Deleted Scenes 11.05.09: Political Content in Your Entertainment Content
Posted by Robert Sullivan on 11.05.2009
Your intrepid columnist has noted a recent increase of this, and would like to share his feelings. Come on in.
Hey, everybody. I'm Rob, this is Deleted Scenes, welcome yourselves on back for another edition thereof. A lot of this column is aimed at analyzing films and TV shows for their narrative themes, content, all sorts of deep things like that. This week is no different. But before we can get to that, first...

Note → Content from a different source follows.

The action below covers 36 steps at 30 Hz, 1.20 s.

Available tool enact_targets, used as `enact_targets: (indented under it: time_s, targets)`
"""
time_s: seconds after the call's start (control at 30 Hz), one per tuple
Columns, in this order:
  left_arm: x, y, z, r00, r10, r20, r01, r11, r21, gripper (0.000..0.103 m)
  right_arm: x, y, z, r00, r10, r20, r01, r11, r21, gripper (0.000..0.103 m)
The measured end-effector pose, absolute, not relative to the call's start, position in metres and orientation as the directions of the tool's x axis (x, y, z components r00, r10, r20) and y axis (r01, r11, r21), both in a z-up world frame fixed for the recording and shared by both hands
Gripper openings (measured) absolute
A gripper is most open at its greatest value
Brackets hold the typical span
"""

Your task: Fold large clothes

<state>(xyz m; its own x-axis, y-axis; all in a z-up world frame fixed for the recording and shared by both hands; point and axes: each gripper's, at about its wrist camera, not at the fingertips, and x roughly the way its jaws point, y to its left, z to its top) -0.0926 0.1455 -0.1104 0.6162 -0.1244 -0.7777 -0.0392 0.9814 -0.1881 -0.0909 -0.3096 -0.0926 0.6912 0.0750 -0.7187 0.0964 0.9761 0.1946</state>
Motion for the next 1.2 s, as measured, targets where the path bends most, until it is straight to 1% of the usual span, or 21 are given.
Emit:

And after you read all that content, go ahead and make 411Mania YOUR official homepage. You're good people, I know you will.
The Column
Art is impacted by the outside events surrounding the time of its creation. Pretty basic, right? Well, I don't know about you fine readers, but as above stated, I seem to have detected a bit of a growth period for such activities. I don't mind this, of course...by all means, a movie with ideas - even bad ideas - is preferable to a movie that is brainless and has nothing going on below the surface. While it's interesting that there's a spike, it's even more interesting that said spike has happened in genres rather attuned to such content - specifically, science fiction and horror. This, happily, is a long standing tradition in television, arguably started by my main man -
Now, if you'll remember, my favorite TV show is a little item called "The Twilight Zone" and this man was responsible for it. In fact, the entire reason behind the creation of the series was due to Serling's wants to express political ideas in his art form. He was previously unable to do so because of existing censors at a program called "Playhouse 90." Typical to the era, anything that pissed off the censors couldn't possibly be shown on TV, and especially nothing that accurately portrayed the times as something less wholesome than "Father Knows Best." Concerning a screenplay he had written called "A Town Has Turned to Dust," about the horrible death of Emmett Till, Serling said the following -
"Emmett Till became 'a romantic Mexican, who loved the sheriff's wife, but only with his eyes,' the location went to the Southwest, and it got so far removed from reality it became soup."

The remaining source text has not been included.